- THE TASK:
Pictures stay out of this copy; please retype only the lines from the start of the records through the line with "gripper left finger.".

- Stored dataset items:
==================================================

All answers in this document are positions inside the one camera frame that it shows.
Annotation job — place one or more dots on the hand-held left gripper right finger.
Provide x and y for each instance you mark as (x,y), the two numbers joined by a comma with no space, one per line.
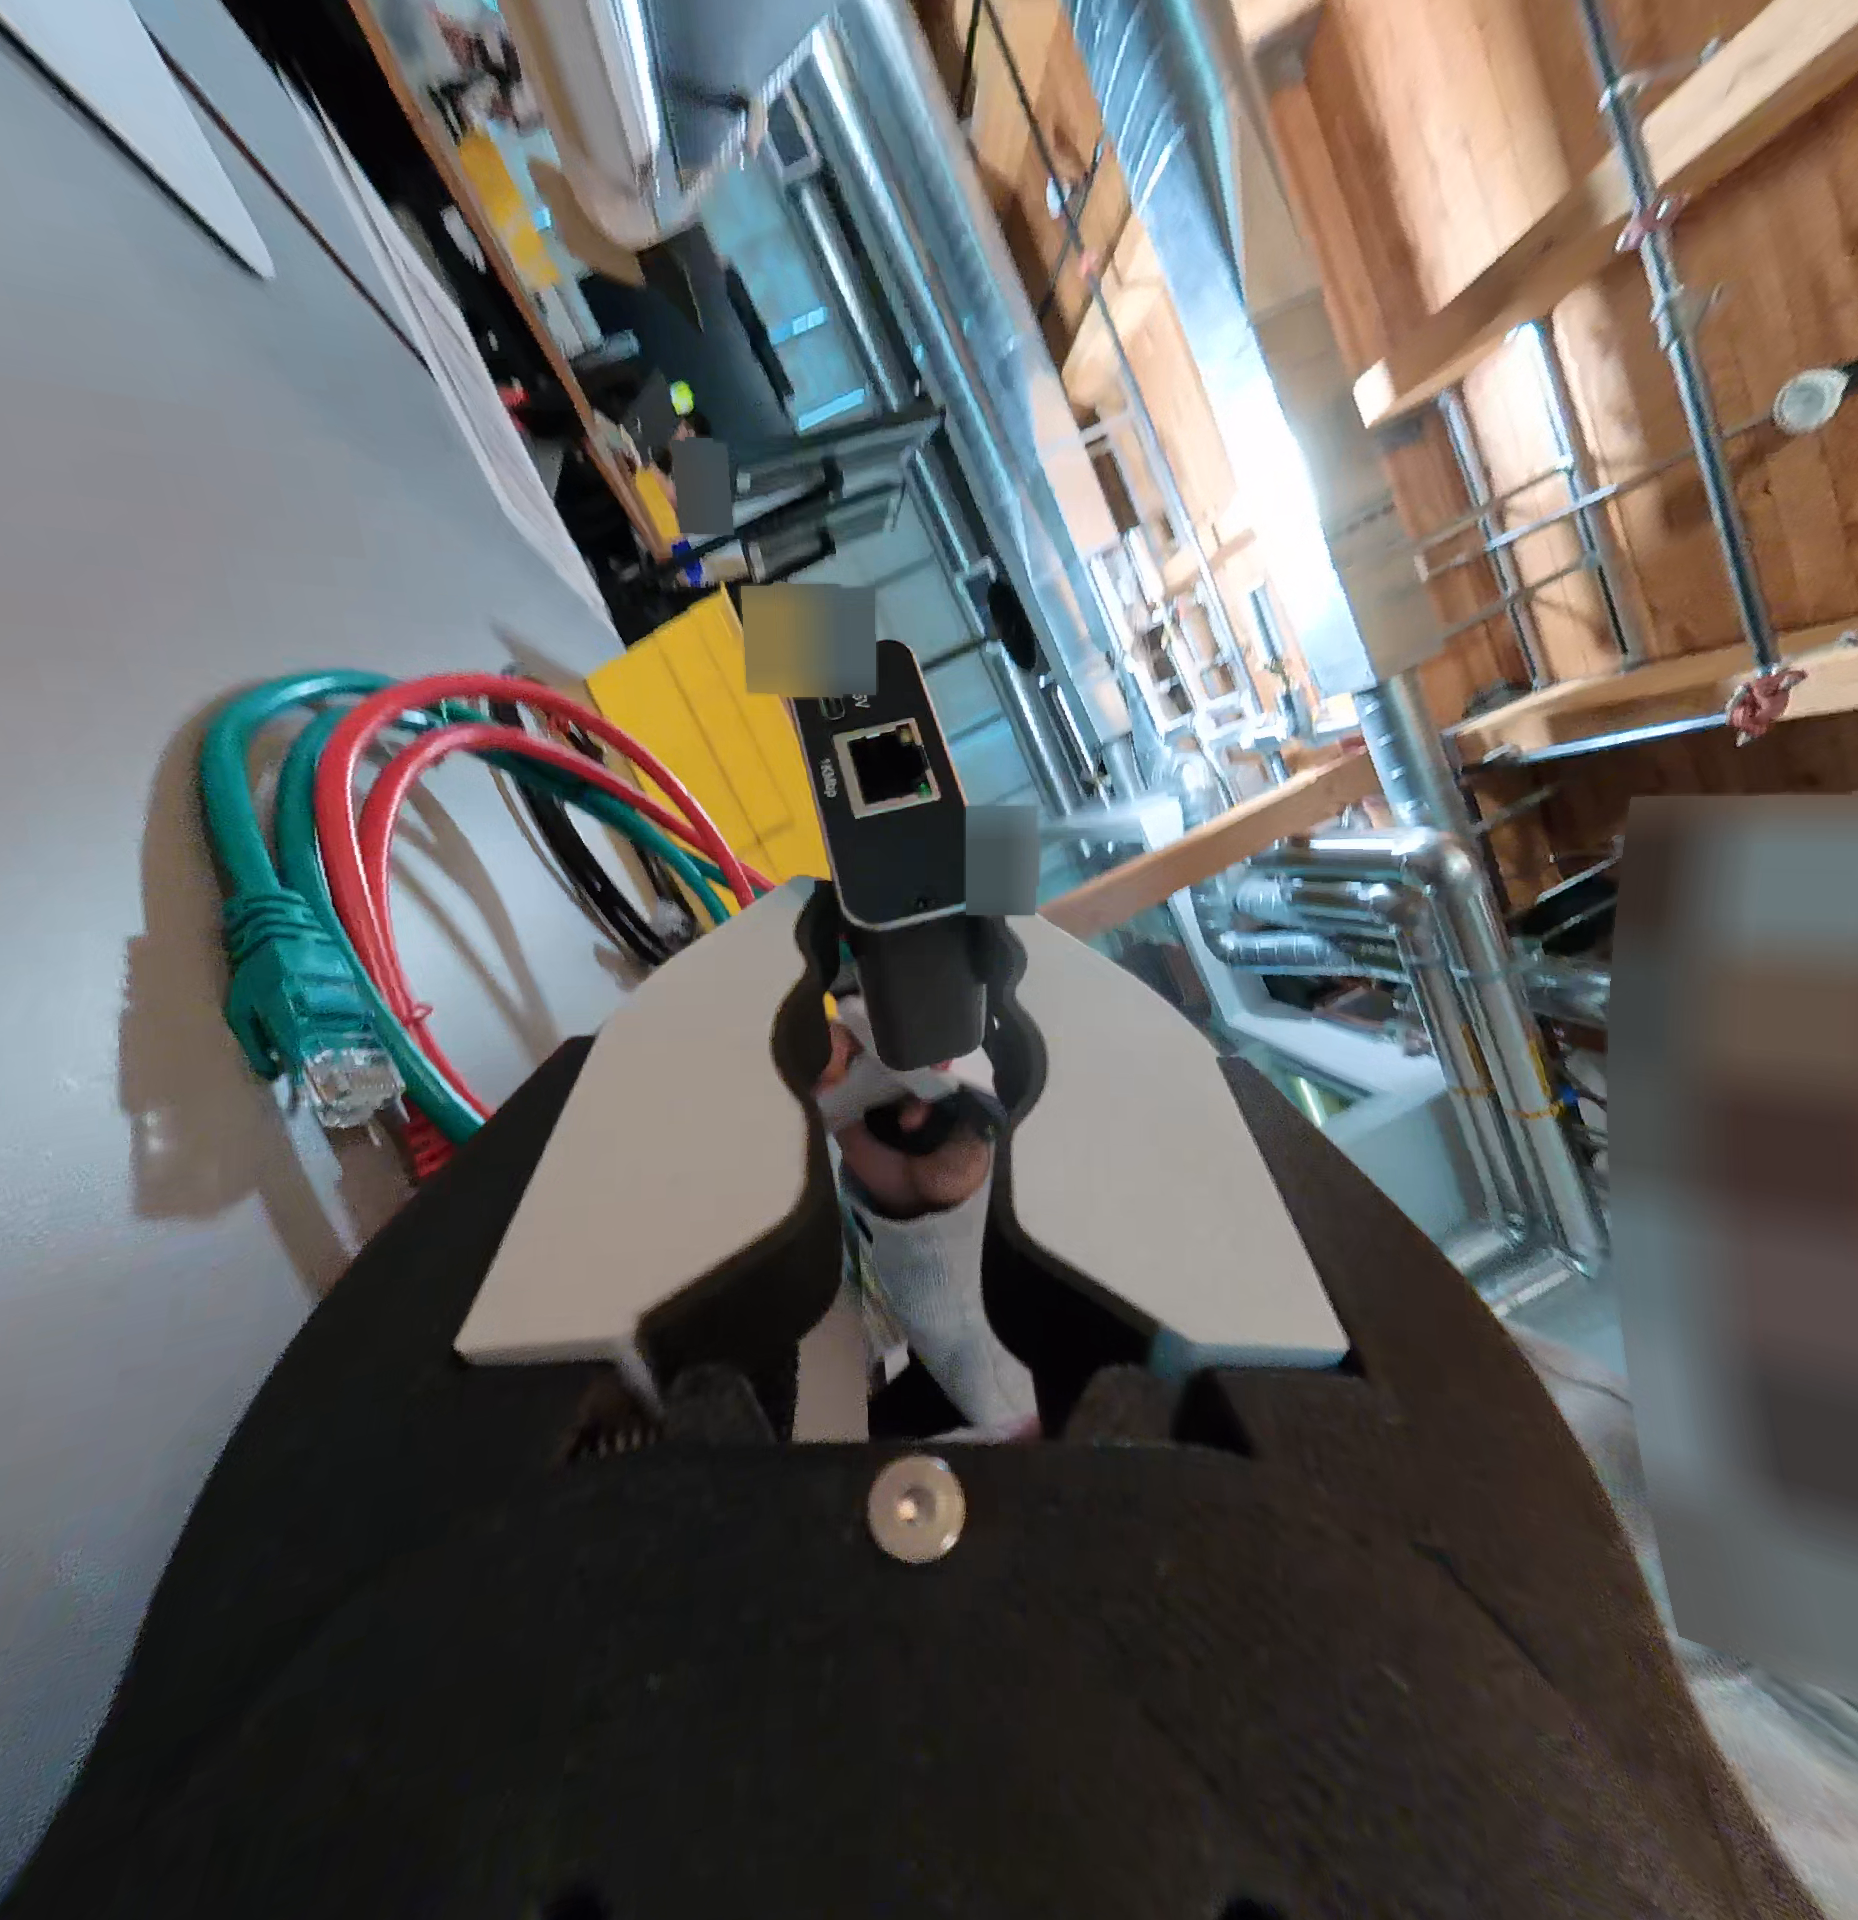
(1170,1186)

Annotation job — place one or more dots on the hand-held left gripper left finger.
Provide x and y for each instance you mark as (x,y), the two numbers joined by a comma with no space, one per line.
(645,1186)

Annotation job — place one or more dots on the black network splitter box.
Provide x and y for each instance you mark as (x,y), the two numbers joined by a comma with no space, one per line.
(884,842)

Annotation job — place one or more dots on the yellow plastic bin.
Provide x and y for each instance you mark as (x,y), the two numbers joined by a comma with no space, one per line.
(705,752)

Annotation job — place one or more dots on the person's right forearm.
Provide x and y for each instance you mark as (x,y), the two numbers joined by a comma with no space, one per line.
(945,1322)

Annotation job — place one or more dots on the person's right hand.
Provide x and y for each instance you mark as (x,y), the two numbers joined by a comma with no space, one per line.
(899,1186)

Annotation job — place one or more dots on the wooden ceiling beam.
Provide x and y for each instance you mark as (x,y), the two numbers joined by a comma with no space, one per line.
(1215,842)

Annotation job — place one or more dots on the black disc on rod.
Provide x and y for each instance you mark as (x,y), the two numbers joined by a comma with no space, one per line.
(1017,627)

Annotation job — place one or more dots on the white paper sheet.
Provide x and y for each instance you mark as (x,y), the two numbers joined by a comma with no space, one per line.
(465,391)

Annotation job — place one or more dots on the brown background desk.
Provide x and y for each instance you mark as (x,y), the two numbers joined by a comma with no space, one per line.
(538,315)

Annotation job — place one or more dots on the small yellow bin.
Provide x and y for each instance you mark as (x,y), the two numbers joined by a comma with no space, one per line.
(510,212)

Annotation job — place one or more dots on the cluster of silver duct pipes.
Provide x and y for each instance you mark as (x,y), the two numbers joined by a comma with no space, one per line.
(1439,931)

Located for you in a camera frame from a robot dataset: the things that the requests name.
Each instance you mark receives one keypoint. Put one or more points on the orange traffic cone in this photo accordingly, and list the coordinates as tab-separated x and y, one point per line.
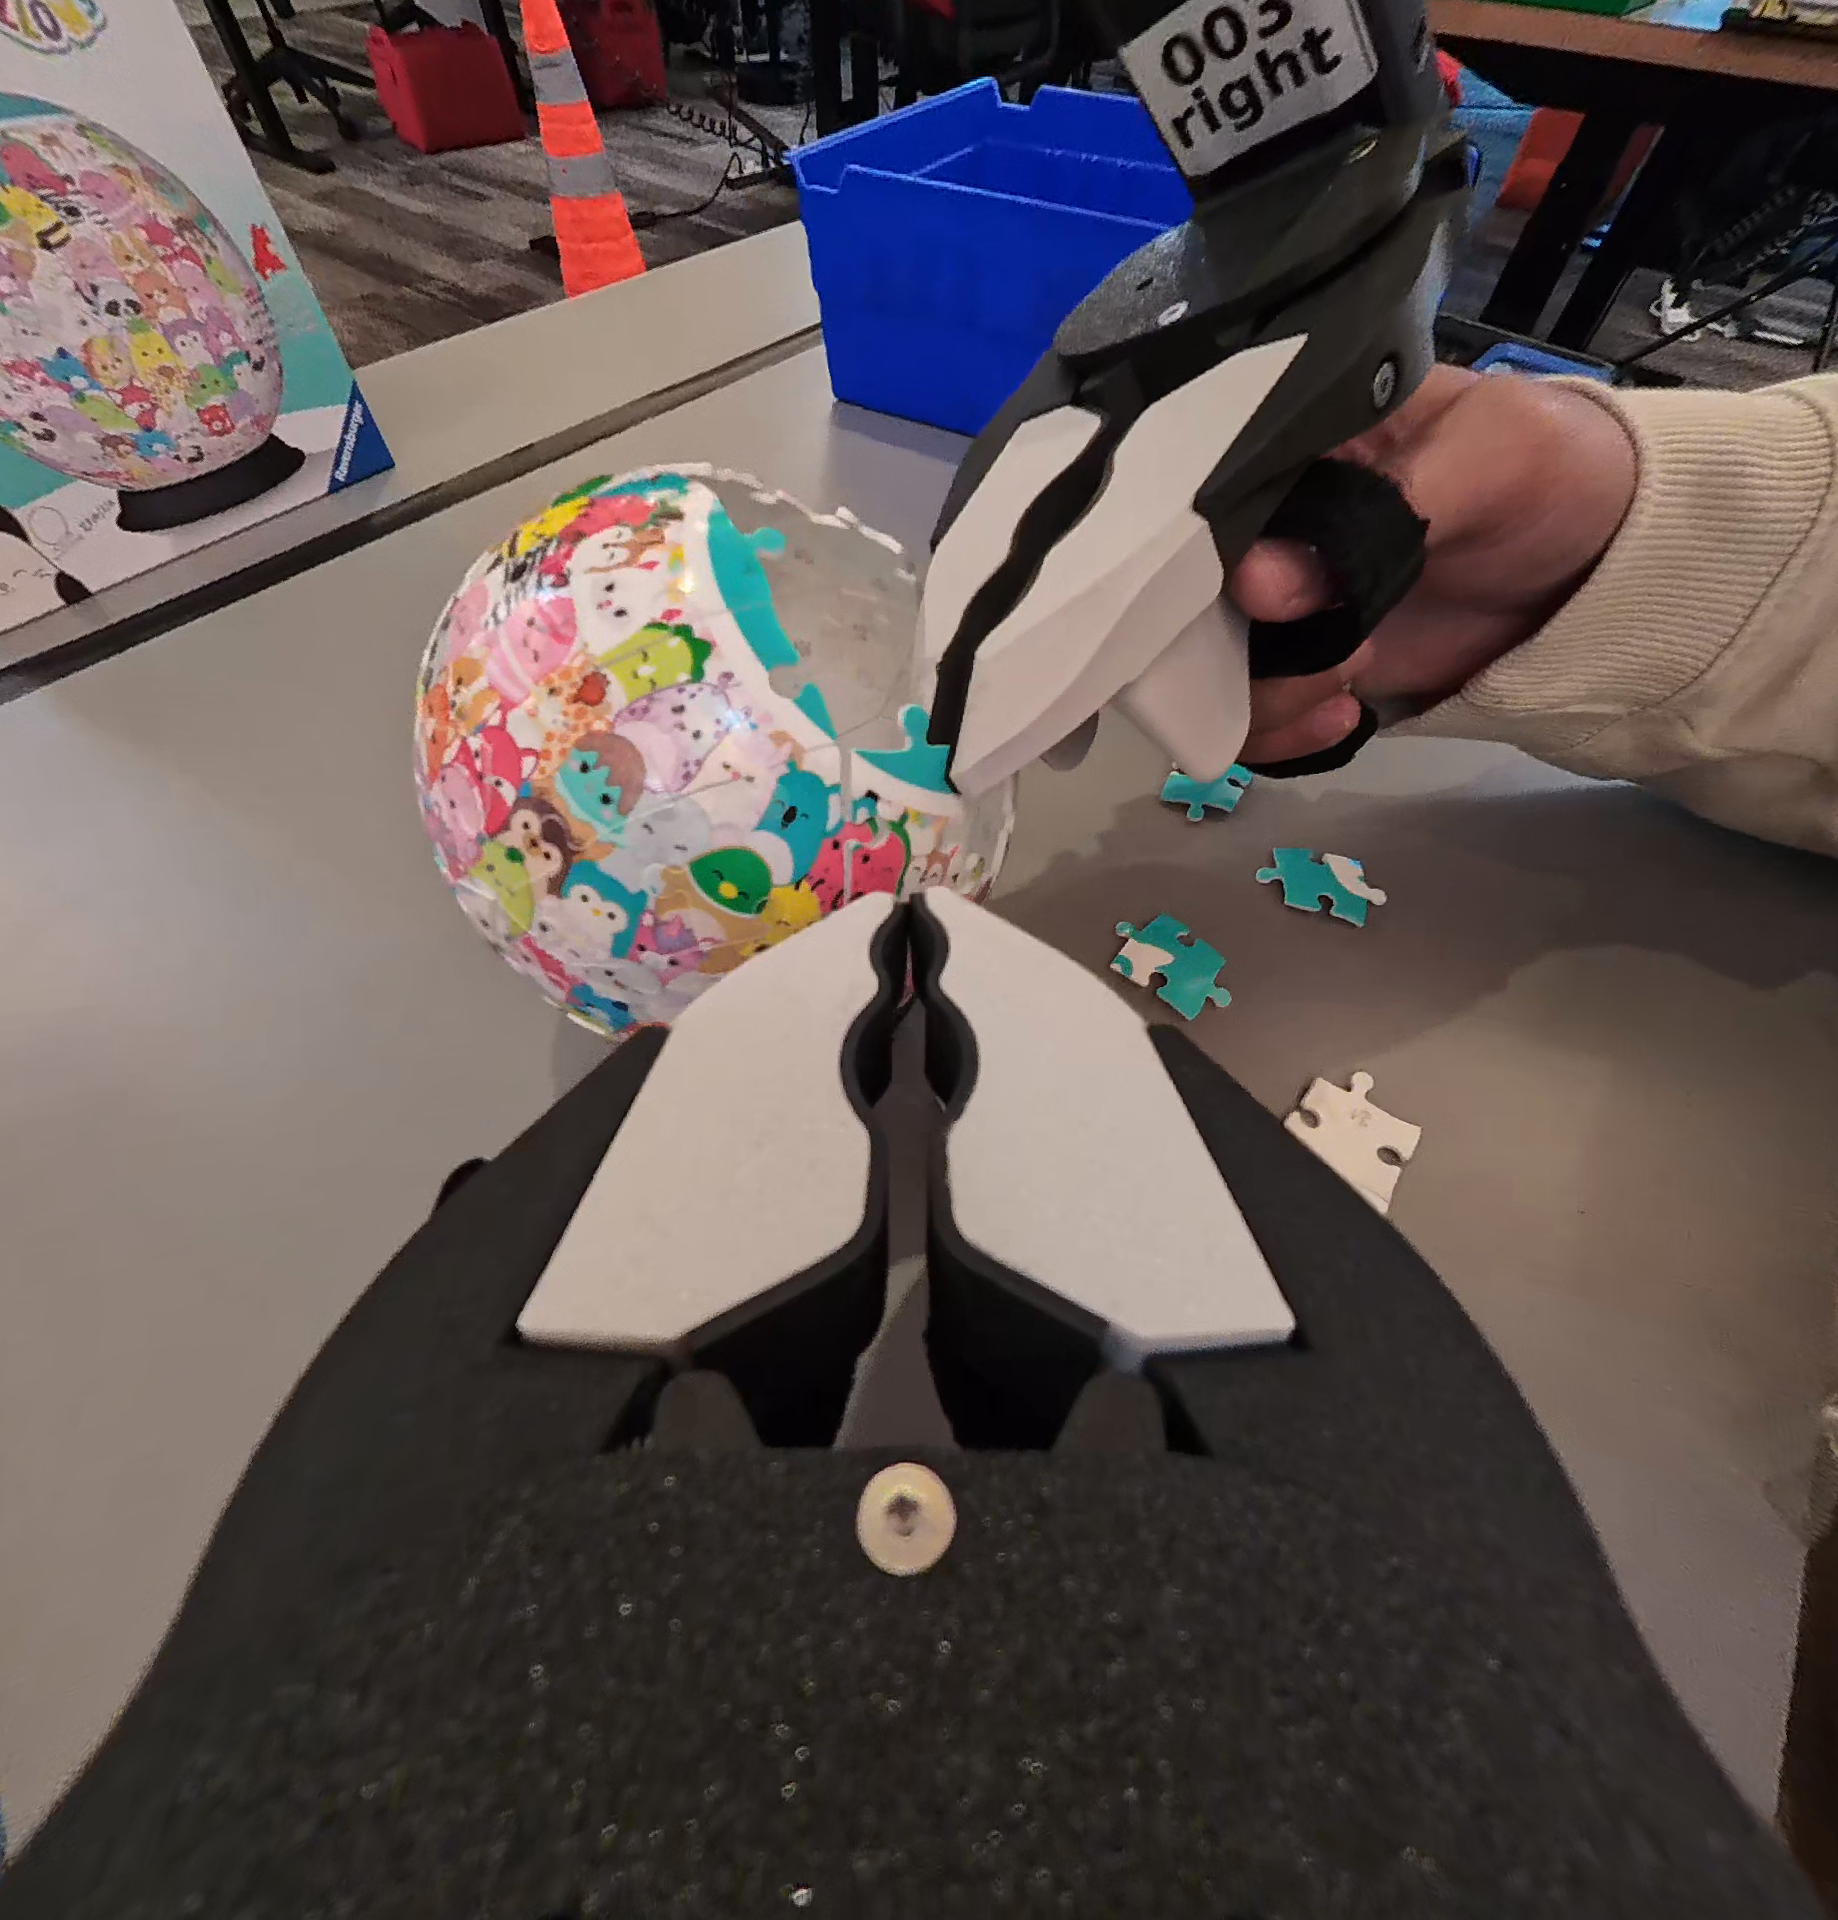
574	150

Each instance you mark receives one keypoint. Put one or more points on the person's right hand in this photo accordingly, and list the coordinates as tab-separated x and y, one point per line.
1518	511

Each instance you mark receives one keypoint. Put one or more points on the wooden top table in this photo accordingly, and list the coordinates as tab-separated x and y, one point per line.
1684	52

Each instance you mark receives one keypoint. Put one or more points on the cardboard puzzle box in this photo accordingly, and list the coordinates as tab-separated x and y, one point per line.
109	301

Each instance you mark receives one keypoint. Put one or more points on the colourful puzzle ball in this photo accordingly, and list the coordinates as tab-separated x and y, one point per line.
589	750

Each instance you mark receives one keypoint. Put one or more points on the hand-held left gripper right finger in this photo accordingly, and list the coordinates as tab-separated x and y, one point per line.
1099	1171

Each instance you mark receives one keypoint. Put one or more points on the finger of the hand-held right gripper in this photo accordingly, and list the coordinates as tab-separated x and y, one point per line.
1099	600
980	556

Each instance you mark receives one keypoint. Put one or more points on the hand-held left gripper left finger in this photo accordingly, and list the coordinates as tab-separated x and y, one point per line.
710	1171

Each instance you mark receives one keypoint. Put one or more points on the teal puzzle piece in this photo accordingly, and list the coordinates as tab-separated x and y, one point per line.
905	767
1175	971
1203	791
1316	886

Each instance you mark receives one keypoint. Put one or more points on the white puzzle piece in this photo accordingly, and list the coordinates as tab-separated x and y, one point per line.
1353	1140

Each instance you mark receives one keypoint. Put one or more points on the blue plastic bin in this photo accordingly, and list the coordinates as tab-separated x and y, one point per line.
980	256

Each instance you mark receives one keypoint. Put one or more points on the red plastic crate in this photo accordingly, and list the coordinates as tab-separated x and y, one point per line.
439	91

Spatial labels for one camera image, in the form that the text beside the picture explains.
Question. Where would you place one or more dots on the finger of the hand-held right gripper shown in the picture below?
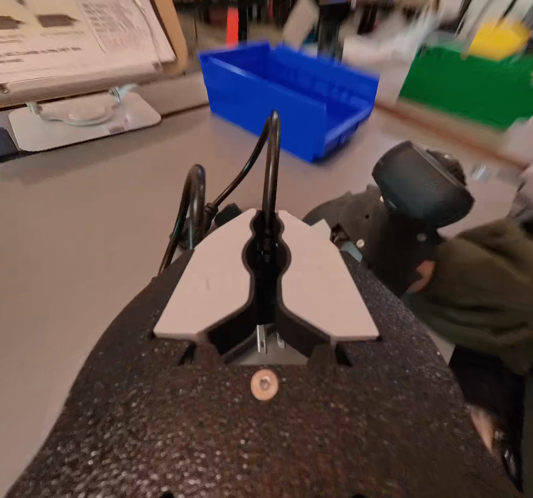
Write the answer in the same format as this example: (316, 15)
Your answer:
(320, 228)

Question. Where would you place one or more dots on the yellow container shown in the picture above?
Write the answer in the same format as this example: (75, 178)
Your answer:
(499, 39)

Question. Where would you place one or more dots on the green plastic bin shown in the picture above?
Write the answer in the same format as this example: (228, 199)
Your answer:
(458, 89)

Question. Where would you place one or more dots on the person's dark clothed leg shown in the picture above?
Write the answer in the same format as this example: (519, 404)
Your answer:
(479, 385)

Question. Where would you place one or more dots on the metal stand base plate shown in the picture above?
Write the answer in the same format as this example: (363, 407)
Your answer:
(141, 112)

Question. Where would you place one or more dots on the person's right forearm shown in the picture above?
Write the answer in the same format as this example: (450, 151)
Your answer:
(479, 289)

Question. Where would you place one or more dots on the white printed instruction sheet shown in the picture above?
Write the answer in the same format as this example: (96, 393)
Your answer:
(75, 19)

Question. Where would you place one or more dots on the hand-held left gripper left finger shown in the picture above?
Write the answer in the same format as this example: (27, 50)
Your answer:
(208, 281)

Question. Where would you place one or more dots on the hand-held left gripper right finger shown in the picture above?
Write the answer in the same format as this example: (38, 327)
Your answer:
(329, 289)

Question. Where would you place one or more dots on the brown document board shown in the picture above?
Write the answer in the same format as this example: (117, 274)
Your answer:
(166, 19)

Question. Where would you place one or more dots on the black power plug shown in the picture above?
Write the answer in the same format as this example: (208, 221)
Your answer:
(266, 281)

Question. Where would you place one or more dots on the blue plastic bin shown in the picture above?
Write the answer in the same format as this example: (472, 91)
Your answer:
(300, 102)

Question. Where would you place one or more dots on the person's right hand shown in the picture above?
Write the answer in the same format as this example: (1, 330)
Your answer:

==================================================

- FINISHED TASK:
All answers in this document are positions inside the one camera frame that it shows.
Annotation job — place one or more dots on the hand-held left gripper right finger.
Provide x and y for each instance you mark as (x,y), the two numbers joined by a comma with no space, one per line.
(1170,1186)

Annotation job — place one or more dots on the hand-held left gripper left finger.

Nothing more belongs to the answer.